-- Aim of the exercise --
Where the data below contains pictures, omit them; output the rest word for word.

>>>>>

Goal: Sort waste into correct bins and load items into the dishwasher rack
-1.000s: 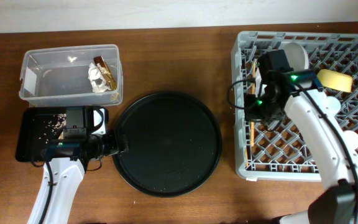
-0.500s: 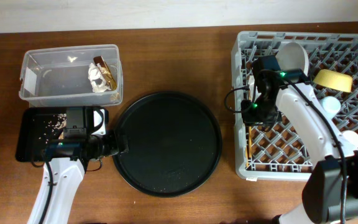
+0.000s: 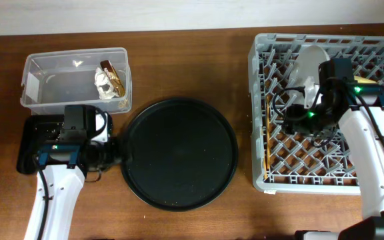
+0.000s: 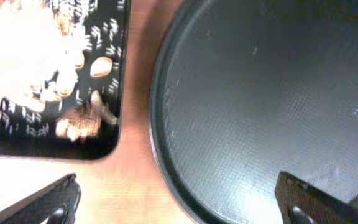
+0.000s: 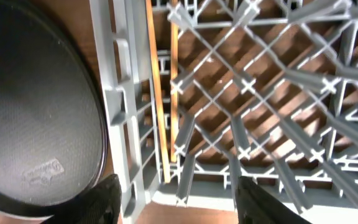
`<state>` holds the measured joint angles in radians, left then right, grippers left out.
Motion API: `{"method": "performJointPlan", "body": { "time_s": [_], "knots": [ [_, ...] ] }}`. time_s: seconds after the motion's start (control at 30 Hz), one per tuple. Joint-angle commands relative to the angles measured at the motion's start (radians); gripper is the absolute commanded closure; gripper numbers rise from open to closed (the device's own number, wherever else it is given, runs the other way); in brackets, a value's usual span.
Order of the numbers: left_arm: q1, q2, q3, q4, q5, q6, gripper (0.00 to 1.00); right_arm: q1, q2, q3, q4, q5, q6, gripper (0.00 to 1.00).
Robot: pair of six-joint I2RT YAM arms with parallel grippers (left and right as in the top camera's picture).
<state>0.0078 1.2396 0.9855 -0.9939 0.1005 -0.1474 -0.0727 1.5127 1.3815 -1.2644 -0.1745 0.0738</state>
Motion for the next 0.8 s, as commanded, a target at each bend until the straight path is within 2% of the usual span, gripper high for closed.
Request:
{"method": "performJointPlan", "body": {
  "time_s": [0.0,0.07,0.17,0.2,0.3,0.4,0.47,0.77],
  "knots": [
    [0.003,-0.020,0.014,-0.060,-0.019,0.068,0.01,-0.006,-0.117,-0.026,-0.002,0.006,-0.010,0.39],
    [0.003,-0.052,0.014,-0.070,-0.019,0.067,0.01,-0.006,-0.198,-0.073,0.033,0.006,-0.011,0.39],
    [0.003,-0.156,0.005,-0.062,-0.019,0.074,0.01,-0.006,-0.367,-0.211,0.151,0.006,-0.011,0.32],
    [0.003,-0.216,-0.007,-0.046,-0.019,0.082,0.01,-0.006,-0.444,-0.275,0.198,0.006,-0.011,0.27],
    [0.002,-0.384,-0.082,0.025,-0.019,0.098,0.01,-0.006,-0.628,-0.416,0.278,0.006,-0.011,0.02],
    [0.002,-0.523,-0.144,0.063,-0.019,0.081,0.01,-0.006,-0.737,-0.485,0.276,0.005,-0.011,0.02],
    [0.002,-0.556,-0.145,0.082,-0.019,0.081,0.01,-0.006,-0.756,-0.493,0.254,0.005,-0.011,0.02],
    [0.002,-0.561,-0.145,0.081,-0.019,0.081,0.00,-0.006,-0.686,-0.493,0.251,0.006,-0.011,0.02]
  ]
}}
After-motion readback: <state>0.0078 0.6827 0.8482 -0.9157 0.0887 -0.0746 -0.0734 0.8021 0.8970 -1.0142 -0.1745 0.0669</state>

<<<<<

-- Your response --
Goal: Sort waste into correct bins and load items into the dishwasher rack
-1.000s: 
-0.500s: 
+0.000s: 
+0.000s: 
+0.000s: 
`<state>` holds the measured joint angles in radians, left then right, grippers left out.
Motion API: `{"method": "performJointPlan", "body": { "time_s": [_], "knots": [ [_, ...] ] }}`. time_s: seconds after the motion's start (control at 30 Hz), one per tuple. Joint-angle commands relative to the angles measured at the motion's start (radians); gripper is the absolute commanded closure; gripper numbers rise from open to closed (the device's own number, wherever else it is given, runs the other way); in brackets, a value's usual span.
Order of the numbers: left_arm: q1, q2, q3, q4, q5, q6, gripper (0.00 to 1.00); right_arm: q1, q2, q3, q4, q5, q6, gripper (0.00 to 1.00).
Robot: pair of six-joint I2RT YAM arms with parallel grippers (left and right as in the top camera's picture).
<state>0.0078 1.2396 0.9855 -0.9939 0.1005 -0.1474 -0.0727 1.5127 1.3815 -1.2644 -0.1745 0.0738</state>
Motion for the next 0.8 s, as commanded, a target at each bend until the straight path is within 2% of the usual span, gripper high for closed.
Request:
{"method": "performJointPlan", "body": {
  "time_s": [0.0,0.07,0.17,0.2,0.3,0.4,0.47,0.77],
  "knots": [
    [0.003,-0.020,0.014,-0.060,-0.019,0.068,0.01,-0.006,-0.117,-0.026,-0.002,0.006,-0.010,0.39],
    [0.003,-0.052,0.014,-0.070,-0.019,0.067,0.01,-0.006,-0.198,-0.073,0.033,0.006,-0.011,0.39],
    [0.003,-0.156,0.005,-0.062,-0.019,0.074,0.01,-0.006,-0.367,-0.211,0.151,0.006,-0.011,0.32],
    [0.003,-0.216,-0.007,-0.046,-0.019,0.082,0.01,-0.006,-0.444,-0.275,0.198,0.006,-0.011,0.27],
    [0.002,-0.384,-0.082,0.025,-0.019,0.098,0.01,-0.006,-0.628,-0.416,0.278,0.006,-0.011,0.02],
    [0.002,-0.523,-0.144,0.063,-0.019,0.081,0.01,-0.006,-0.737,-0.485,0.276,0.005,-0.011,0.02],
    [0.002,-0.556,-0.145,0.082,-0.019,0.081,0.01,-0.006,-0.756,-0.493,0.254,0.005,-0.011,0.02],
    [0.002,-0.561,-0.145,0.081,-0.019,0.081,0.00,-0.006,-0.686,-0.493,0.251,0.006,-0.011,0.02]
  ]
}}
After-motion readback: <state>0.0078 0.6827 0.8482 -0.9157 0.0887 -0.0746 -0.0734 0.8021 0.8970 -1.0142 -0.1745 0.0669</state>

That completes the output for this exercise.